Shopzilla: Storwize compresses nearline data
Shopzilla storage manager Robert Laureano said Storwize's STN-6000 enterprise appliance has been in production at the e-commerce site's data center for approximately a year, and is compressing files on the company's nearline BlueArc Corp. and OnStor Inc. network-attached storage (NAS) array and gateway (OnStor's Bobcat NAS gateway fronts IBM's XIV Storage System in Shopzilla's data center ).
"We send about 50 terabytes per day through the devices and get about a 50% reduction on Sybase and Oracle files," Laureano said. Storwize claims it can perform fast enough to front tier 1 primary storage, but Laureano said "we just haven't had a need for that right now with our tier 1 data warehouse boxes."

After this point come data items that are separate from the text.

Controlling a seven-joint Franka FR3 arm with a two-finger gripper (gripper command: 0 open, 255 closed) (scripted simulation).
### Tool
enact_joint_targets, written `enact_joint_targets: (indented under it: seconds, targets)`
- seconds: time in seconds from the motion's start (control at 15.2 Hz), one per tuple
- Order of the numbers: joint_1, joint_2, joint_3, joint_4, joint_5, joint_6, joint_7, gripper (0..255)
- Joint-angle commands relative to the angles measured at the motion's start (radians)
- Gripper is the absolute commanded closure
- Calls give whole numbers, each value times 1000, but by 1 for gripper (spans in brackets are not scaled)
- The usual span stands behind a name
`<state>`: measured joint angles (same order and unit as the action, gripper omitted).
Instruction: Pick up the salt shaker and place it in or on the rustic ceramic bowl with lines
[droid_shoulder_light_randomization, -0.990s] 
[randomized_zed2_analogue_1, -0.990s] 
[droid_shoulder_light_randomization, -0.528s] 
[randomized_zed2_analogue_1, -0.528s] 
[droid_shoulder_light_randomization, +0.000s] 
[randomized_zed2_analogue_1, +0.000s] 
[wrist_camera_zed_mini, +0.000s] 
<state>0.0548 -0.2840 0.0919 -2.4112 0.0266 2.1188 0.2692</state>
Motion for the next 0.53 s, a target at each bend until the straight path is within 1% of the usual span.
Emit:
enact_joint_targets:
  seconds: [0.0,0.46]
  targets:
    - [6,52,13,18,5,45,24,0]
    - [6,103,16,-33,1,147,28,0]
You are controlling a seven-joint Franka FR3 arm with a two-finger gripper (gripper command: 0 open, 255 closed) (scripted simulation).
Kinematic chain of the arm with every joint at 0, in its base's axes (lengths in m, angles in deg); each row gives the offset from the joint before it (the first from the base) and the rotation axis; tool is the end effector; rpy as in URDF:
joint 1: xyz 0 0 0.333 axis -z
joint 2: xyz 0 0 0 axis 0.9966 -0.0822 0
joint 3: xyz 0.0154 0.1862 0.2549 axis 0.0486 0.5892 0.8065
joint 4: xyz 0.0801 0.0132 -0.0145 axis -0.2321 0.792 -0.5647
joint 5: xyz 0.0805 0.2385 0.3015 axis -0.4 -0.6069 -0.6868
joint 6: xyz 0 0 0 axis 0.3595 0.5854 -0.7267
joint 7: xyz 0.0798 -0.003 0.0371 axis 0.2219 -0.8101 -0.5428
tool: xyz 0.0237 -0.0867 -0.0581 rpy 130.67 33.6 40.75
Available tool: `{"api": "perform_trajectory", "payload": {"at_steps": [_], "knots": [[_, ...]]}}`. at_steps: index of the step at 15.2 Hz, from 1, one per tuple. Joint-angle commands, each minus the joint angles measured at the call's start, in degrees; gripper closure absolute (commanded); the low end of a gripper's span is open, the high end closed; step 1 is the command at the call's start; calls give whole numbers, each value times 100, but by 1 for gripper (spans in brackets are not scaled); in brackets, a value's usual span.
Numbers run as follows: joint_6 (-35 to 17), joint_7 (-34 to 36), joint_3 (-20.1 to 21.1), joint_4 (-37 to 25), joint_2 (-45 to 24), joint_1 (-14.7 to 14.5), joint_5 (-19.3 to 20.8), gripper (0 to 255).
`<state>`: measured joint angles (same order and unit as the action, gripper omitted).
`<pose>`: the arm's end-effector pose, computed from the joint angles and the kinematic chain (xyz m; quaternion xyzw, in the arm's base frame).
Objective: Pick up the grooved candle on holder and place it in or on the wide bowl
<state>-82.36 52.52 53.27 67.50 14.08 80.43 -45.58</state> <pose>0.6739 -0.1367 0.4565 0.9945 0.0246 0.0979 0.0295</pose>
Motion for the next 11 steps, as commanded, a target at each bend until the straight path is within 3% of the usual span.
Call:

As for the nearline boxes, Laureano said in some cases throughput to the NAS devices is actually faster with Storwize in front of them. He estimates that they're 10% faster on write speeds. "Reads are also a little bit faster as there's less info pulled from disk," he said.
Laureano said he first encountered Storwize at a storage networking conference in 2007 and soon brought the product in as a proof of concept.
There have been some lessons learned as the deployment progressed, he said. "The way we use it is a little bit complicated," he said. "We use VLAN [virtual LAN] tagging, which is supported, but it's a little bit tricky." Access control lists for each NFS file system had to be ported into a bridge file system running on the Storwize box. "We had to make sure to also add VLAN info into our Storwize bridge and then add the bridge IP info to our NFS ACLs so it would remain transparent to the client," Laureano said.
Laureano said he'd like to see more reporting features with the Storwize appliances. "Something that just generates an email with the status of how much data it's processing and how much space we're saving – something more proactive that will let me know what's going on with the box instead of requiring a query," he said.